Copy each line in the data that includes the word "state".
* * * * * * * * *
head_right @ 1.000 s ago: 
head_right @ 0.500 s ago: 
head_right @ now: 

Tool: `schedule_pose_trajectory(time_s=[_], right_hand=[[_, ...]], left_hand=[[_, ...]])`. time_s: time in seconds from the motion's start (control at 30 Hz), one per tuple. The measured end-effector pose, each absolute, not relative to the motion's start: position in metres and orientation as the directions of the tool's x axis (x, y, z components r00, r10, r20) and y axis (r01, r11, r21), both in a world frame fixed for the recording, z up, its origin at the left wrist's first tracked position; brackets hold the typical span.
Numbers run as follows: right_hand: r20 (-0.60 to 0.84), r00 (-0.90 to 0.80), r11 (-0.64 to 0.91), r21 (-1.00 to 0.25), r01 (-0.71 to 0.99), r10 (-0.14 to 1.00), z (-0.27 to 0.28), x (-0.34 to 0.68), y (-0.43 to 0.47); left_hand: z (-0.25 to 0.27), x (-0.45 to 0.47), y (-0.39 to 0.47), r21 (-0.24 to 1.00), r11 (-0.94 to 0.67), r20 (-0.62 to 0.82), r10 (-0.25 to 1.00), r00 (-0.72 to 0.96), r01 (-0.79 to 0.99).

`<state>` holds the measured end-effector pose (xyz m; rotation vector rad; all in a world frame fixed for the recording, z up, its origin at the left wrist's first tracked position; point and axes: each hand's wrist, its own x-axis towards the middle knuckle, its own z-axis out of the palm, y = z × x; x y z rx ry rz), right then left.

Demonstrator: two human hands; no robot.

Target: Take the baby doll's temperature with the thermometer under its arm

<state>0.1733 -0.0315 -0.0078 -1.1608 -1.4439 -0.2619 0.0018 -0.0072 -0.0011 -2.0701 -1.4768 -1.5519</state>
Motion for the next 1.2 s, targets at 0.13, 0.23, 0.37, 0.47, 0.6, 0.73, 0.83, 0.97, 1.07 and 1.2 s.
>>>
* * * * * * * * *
**PROBLEM SOLUTION**
`<state>` holds the measured end-effector pose (xyz m; rotation vector rad; all in a world frame fixed for the recording, z up, its origin at the left wrist's first tracked position; point and axes: each hand's wrist, its own x-axis towards the middle knuckle, its own z-axis out of the palm, y = z × x; x y z rx ry rz), right then left.
<state>0.1733 -0.0315 -0.0078 -1.1608 -1.4439 -0.2619 0.0018 -0.0072 -0.0011 -2.0701 -1.4768 -1.5519</state>

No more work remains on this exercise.